G2D (candidate Genes To inherited Diseases) is another database accessible from the web [32
]. G2D is built on a strategy resembling that of CGC. In brief, chemical terms have here been given scores calculated in a similar fashion to that in CGC; that is, the simultaneous occurrence of chemical terms (MeSH-C) and pathological conditions (MeSH-D) in PubMed. For a given disease several pathological conditions were selected on the basis of a set of representative papers. These pathological conditions were then related to functional descriptions (Gene Ontology terms) by using RefSeq annotations (RefSeq-NCBI) as mediating links, and the degree of relatedness were represented by 'GO-scores'. A gene can be related to a given disease by calculating the average GO-score annotated for that gene. In many ways this approach resembles that described in this paper, although G2D depends on Gene Onthology terms instead of a full text. Moreover, G2D uses the mean GO-score for rating genes rather than calculating the sum. As a consequence, a gene with a GO-score based on just a single Gene Ontology term is rated higher than a gene that is annotated for the same term together with additional Gene Ontology terms with lower scores. Furthermore, in contrast to CGC, the GD2 database is a static database in which no data input from the user is possible, and at present no information on RA is available.
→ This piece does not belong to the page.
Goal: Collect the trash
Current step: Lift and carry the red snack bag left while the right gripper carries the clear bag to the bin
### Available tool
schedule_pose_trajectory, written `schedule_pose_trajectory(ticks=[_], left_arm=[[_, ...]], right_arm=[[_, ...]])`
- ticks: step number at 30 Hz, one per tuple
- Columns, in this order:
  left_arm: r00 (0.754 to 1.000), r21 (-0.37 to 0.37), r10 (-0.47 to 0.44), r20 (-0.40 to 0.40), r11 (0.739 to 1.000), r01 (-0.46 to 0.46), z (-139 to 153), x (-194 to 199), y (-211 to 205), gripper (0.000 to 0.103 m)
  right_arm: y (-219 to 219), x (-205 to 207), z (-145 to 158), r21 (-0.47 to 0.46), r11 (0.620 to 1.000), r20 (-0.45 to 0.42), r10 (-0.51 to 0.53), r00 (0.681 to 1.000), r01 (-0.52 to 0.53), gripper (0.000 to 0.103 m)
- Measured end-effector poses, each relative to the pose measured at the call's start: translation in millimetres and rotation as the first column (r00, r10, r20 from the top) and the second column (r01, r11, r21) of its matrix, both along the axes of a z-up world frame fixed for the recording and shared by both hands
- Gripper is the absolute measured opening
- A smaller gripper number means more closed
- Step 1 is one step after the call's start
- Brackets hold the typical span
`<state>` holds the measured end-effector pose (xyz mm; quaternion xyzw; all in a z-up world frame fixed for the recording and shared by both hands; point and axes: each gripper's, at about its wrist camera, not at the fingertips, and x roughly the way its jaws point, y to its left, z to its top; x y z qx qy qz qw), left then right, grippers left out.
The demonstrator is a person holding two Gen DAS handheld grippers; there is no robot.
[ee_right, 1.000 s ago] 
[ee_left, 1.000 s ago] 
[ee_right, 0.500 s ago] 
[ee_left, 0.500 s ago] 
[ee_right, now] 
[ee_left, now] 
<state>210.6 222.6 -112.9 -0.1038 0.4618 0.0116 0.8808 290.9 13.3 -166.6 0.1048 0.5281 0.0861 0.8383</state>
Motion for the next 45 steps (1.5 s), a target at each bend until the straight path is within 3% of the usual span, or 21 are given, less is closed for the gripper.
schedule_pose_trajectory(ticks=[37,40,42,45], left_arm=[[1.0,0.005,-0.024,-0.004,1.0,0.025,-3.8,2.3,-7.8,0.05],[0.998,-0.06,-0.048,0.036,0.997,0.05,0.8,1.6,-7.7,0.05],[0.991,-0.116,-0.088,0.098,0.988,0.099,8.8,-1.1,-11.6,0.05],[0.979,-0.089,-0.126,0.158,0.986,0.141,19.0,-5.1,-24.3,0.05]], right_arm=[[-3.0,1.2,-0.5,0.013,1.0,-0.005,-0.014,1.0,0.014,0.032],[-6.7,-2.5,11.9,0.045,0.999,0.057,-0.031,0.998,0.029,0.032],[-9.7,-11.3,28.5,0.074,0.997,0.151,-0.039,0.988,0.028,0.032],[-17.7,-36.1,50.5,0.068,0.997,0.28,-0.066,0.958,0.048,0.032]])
As our next step we plan to evolve the CGC application to include other text-based resources, such as PubMed abstracts, Swiss-Prot descriptions and, as a complement, Gene Ontology terms. In addition, we are currently extending the CGC tool to include rat QTLs for metabolic disorders, mainly focused on diabetes mellitus type II. The long-term goal is that the CGC tool will be able to predict candidate genes for any given type of rat QTL, such as multiple sclerosis, blood pressure or obesity. The strategy used in CGC could also be applied on QTLs in other species, such as mouse or human.